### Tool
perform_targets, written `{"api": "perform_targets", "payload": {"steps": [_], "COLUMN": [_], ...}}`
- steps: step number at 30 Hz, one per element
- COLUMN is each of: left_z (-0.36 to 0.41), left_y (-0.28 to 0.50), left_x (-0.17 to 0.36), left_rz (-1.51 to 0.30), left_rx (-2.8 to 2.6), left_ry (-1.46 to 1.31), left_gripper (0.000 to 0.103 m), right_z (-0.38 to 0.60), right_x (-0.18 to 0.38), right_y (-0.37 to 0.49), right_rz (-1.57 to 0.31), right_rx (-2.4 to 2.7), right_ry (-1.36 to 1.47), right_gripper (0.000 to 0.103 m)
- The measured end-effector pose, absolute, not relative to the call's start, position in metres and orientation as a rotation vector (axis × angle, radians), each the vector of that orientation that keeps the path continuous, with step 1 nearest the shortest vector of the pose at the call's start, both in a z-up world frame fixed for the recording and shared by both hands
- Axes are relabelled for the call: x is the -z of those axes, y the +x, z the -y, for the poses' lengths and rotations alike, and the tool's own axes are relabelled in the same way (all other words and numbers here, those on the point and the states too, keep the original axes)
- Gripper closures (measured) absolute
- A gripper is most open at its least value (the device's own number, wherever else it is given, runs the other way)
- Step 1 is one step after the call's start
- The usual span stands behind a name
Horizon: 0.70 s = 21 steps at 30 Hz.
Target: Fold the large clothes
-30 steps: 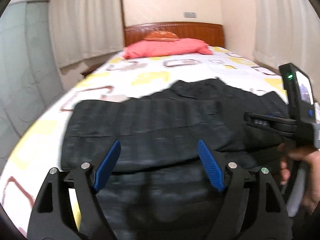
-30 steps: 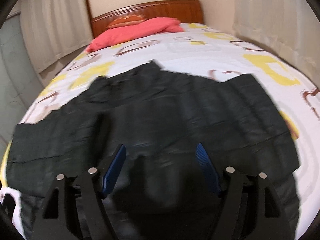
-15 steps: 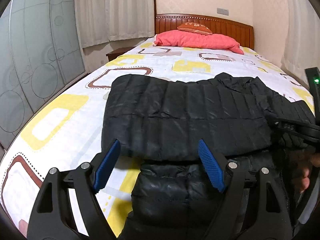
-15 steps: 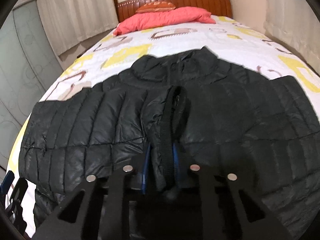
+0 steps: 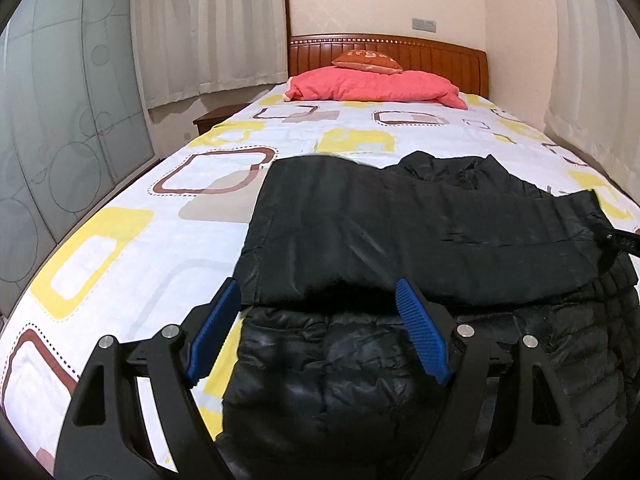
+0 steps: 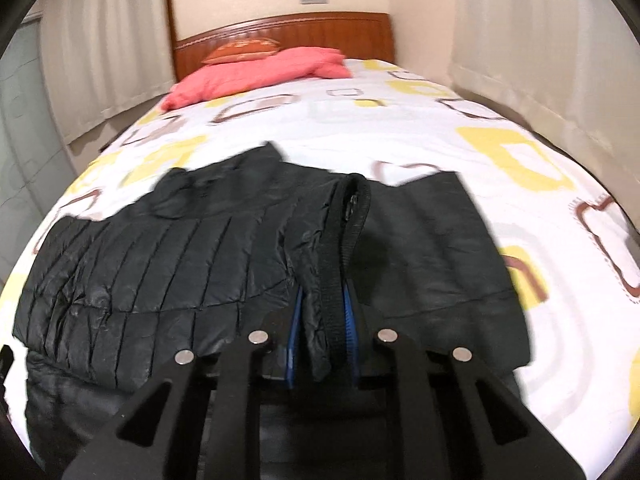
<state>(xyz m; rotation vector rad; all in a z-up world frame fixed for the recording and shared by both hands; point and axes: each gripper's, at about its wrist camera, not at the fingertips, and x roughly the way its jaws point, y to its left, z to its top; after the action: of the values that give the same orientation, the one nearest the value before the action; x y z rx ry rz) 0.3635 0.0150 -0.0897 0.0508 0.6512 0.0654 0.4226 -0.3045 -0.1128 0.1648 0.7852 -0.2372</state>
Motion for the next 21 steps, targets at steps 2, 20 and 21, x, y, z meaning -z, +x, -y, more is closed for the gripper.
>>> {"api": "perform_targets", "payload": {"steps": [2,20,21], "left_z": [-0.012,-0.027,-0.027], "left_y": [0.370,0.445,0.451], "left_x": [0.092,0.109,0.114], "left_rz": [-0.659,-0.734,-0.751], "left_rx": [-0.068,-0.147,-0.161], "left_ry": [0.058,-0.030,-0.032], "left_gripper": [0.023,0.023,0.023], "right_z": [0.319,0.290,0.284], "right_x": [0.120,0.120,0.126], "right_y": [0.423,0.423,0.429], "right_rz": [-0.804,-0.756,-0.773], "right_rx": [0.254,0.181,0.160], "right_ry": [0.176,0.183,0.178], "right_gripper": [0.084,0.047,0.047]}}
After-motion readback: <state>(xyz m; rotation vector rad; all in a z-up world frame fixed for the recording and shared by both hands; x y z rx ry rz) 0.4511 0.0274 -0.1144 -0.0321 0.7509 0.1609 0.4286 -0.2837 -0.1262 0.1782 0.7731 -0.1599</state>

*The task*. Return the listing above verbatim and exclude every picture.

*Exercise solution*.
### Tool
perform_targets, written `{"api": "perform_targets", "payload": {"steps": [_], "COLUMN": [_], ...}}`
- steps: step number at 30 Hz, one per element
- COLUMN is each of: left_z (-0.36 to 0.41), left_y (-0.28 to 0.50), left_x (-0.17 to 0.36), left_rz (-1.51 to 0.30), left_rx (-2.8 to 2.6), left_ry (-1.46 to 1.31), left_gripper (0.000 to 0.103 m), right_z (-0.38 to 0.60), right_x (-0.18 to 0.38), right_y (-0.37 to 0.49), right_rz (-1.57 to 0.31), right_rx (-2.4 to 2.7), right_ry (-1.36 to 1.47), right_gripper (0.000 to 0.103 m)
- The measured end-effector pose, absolute, not relative to the call's start, position in metres and orientation as a rotation vector (axis × angle, radians), each the vector of that orientation that keeps the path continuous, with step 1 nearest the shortest vector of the pose at the call's start, both in a z-up world frame fixed for the recording and shared by both hands
- Axes are relabelled for the call: x is the -z of those axes, y the +x, z the -y, for the poses' lengths and rotations alike, and the tool's own axes are relabelled in the same way (all other words and numbers here, those on the point and the states too, keep the original axes)
- Gripper closures (measured) absolute
- A gripper is most open at its least value (the device's own number, wherever else it is given, runs the other way)
- Step 1 is one step after the call's start
- The usual span stands behind a name
Horizon: 0.70 s = 21 steps at 30 Hz.
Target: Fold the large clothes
-30 steps: 
-30 steps: 
-15 steps: 
-15 steps: 
+0 steps: 
+0 steps: 
<state>(xyz m; rotation vector rad; all in a z-up world frame fixed for the recording and shared by both hands; point and axes: each gripper's, at about its wrist camera, not at the fingertips, and x roughly the way its jaws point, y to its left, z to its top; after the action: of the values that give the same orientation, the one nearest the value before the action; x y z rx ry rz) 0.3635 0.0150 -0.0897 0.0508 0.6512 0.0654 0.4226 -0.3045 -0.1128 0.1648 0.7852 -0.2372</state>
Motion for the next 21 steps, targets at steps 2, 20 and 21, x, y, z meaning -z, +x, -y, more is closed for the gripper.
>>> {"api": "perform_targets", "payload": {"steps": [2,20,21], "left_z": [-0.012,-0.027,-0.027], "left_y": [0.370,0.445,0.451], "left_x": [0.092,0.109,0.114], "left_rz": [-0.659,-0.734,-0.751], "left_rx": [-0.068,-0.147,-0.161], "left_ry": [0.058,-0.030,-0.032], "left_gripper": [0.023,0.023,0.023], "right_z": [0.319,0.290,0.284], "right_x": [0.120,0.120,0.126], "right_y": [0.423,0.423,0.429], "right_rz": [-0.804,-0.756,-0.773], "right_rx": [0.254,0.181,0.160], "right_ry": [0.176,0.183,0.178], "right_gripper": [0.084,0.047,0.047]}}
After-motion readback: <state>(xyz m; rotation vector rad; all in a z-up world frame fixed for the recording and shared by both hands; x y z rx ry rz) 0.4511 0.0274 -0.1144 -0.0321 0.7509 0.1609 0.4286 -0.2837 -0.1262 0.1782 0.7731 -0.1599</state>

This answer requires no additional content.